Laser eye surgery and contact lenses

If you regularly wear contact lenses and are considering laser eye surgery, this article is intended to offer you useful information.

Contact lenses and your initial laser eye surgery consultation

When you book your initial appointment for an assessment, you will be asked to discontinue wearing contact lenses before your consultation. Contact lenses can alter the shape of the cornea, and it may take a few weeks for your corneas to resume their natural shape. It’s important that your ophthalmologist can evaluate the true shape of your cornea, in order to offer you the best possible vision solution.

Although you will be advised of the exact amount of time to go ‘contact-less’ at the time of booking your appointment, the following is a general guide:

  • Soft contacts – stop wearing these one to two weeks prior to your initial consultation.
  • Toric soft lenses or RGP lenses – stop wearing these for at least three weeks prior to your initial evaluation.
  • Hard lenses – stop wearing these for at least four weeks prior to your initial evaluation.

Of course, these are only a guide and some clinics and doctors may have slightly different suggestions.

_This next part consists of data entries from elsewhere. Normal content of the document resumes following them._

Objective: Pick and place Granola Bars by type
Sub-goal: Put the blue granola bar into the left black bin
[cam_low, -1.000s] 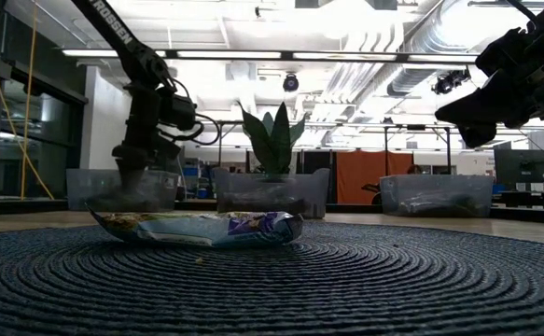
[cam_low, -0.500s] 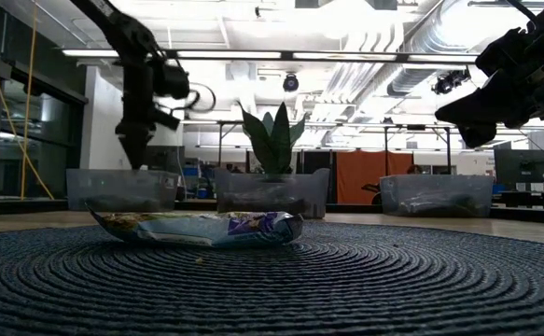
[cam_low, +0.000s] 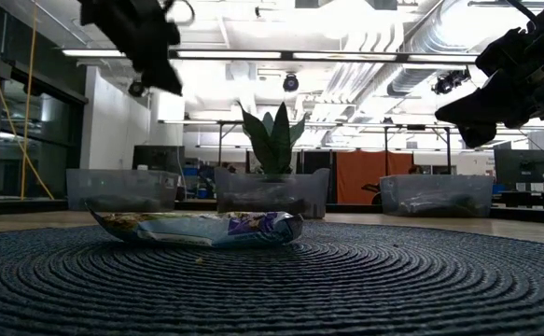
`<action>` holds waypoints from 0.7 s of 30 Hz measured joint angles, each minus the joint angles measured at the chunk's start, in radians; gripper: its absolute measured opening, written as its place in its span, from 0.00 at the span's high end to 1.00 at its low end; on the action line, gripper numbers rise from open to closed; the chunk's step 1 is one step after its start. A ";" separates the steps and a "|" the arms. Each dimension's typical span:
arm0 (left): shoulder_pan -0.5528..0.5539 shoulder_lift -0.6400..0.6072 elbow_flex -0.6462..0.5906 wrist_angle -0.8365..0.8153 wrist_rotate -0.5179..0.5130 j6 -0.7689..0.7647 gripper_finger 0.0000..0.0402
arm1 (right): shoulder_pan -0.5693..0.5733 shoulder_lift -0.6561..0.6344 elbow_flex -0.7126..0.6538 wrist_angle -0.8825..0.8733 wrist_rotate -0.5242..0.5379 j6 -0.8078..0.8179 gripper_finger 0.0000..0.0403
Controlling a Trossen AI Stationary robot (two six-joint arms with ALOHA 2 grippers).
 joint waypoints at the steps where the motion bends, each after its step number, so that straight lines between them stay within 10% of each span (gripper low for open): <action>1: 0.000 -0.019 0.000 0.020 0.041 -0.029 0.48 | 0.000 0.000 0.000 0.000 0.000 0.000 1.00; 8: -0.034 -0.120 0.000 0.157 0.246 -0.203 0.48 | 0.000 0.000 0.000 0.000 0.000 0.000 1.00; 21: -0.439 -0.168 0.001 0.310 0.135 -0.357 0.48 | 0.000 0.000 0.000 0.000 0.000 0.000 1.00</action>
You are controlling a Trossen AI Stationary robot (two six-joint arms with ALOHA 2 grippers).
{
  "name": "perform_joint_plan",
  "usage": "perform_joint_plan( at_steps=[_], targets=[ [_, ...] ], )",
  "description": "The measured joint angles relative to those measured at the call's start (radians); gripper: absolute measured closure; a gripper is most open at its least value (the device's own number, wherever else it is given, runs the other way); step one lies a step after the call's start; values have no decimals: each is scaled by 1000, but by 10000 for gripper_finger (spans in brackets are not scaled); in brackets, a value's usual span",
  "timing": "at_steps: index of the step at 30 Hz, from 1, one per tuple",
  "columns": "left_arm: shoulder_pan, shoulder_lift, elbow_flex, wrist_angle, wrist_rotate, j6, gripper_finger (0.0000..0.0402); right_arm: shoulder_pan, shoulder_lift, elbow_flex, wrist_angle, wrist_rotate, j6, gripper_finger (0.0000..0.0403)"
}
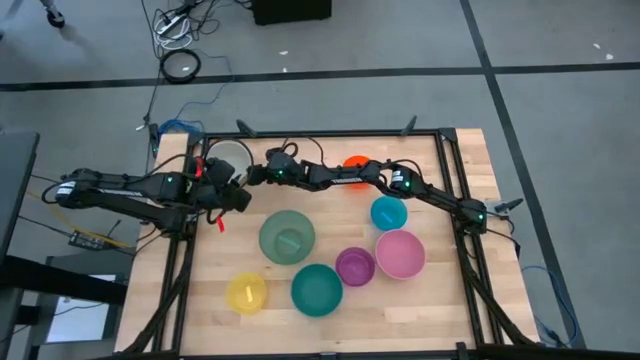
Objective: Nest bowls inside each other
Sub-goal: Stack the gray bowl on top of the green bowl
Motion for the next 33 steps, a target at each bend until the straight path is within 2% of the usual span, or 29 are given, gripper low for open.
perform_joint_plan(
  at_steps=[10, 24, 33],
  targets=[
    [0, 0, 0, 0, 0, 0, 280, 0, 0, 0, 27, 18, -36, 317],
    [0, 0, 0, -1, 0, 4, 280, -5, 0, 0, 29, 29, -65, 324],
    [0, 0, 0, -1, 0, 4, 280, -6, 1, 0, -11, -3, -130, 350]
  ],
)
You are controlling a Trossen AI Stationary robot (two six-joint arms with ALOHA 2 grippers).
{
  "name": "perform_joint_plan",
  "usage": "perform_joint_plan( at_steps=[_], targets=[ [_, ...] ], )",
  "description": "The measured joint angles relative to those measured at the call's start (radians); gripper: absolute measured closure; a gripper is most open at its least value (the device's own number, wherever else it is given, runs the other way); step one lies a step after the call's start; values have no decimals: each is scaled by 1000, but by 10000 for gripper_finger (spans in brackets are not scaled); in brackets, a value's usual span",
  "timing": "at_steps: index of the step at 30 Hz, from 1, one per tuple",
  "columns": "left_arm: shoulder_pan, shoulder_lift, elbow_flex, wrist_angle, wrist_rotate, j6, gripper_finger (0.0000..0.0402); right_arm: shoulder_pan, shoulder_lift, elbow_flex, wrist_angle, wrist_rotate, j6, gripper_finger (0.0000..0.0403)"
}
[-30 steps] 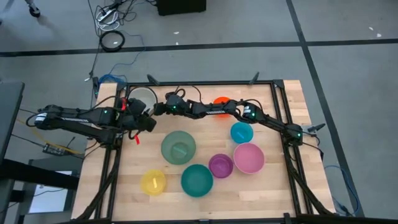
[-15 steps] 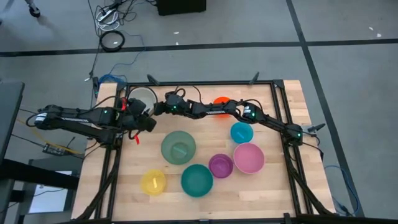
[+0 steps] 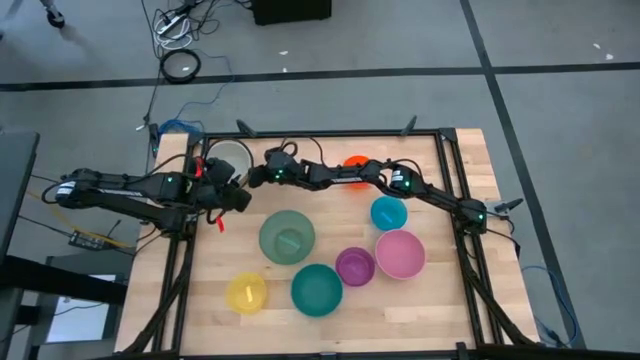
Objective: Nest bowls inside each other
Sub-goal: Stack the gray bowl on top of the green bowl
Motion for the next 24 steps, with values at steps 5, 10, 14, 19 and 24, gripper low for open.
perform_joint_plan(
  at_steps=[5, 10, 14, 19, 24],
  targets=[
    [0, 0, 0, -2, 0, 0, 280, 1, 2, 0, 4, -23, -65, 374],
    [0, 0, 0, -16, 0, 0, 280, 1, 2, 0, 7, -64, -167, 398],
    [0, 0, 0, -75, 1, 0, 280, 4, 2, 0, 25, -73, -256, 401],
    [0, 0, 0, -181, 1, -2, 280, 8, 2, 0, 112, -77, -363, 402],
    [0, 0, 0, -291, 0, -31, 280, 8, 2, 0, 131, -67, -360, 403]
  ],
)
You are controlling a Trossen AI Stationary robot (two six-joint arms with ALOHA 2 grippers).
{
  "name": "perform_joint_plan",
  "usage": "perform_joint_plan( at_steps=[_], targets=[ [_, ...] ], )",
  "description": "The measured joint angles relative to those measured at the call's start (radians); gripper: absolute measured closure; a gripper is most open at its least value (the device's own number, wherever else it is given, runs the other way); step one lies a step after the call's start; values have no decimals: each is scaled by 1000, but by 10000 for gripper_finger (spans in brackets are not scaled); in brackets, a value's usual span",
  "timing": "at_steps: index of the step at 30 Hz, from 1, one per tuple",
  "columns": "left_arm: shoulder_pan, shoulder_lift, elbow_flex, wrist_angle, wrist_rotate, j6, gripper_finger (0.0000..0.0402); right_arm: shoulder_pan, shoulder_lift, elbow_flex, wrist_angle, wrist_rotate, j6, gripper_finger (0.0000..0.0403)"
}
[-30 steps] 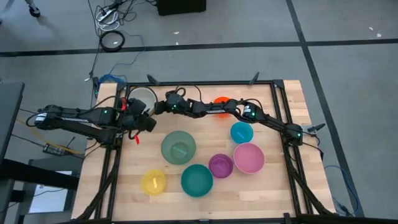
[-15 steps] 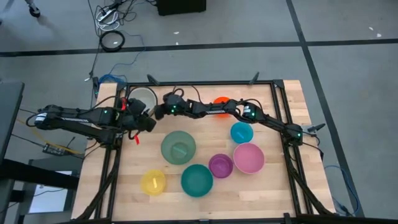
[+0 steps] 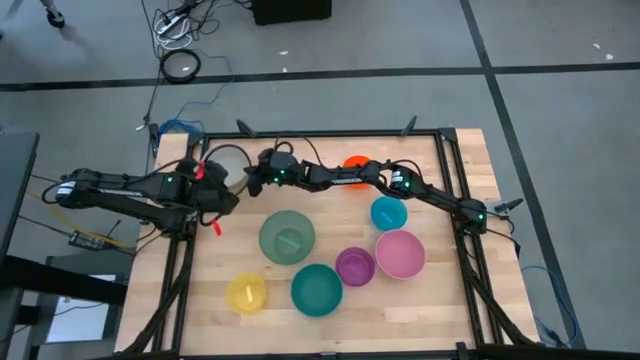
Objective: Nest bowls inside each other
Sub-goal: Stack the gray bowl on top of the green bowl
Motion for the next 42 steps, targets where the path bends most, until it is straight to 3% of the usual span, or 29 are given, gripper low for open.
perform_joint_plan(
  at_steps=[16, 30, 34, 38, 42],
  targets=[
    [0, 0, 0, 23, -1, -34, 280, -5, 0, 0, -32, 18, 132, 403],
    [0, 0, 0, 48, 23, -49, 280, -13, 0, 0, -260, -63, 212, 403],
    [0, 0, 0, 40, 42, -55, 280, -13, -2, 0, -302, -101, 184, 403],
    [1, 0, 0, -35, 61, -103, 280, 1, -4, 0, -253, -208, 71, 401],
    [7, 0, 0, -188, 201, -253, 280, 41, -50, 0, -229, -253, -73, 401]
  ],
)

If you only wear contact lenses and have no glasses, one of our refractive consultants will need to advise you further before your evaluation.

Before laser eye surgery

Should you proceed with laser eye surgery, your corneas will need to be their natural shape at the time of the procedure. This period could be up to four weeks depending on the type of contact lenses you normally wear. You will be given instructions upon booking your laser eye surgery procedure.

Contact-lens-related problems

A common reason for considering laser eye surgery is when, after wearing contact lenses for a number of years, you start noticing your eyes dry out throughout the day, or you experience increasing levels of discomfort. Some people even find that continual wear of contact lenses can cause corneal abrasions, infections or corneal ulcers.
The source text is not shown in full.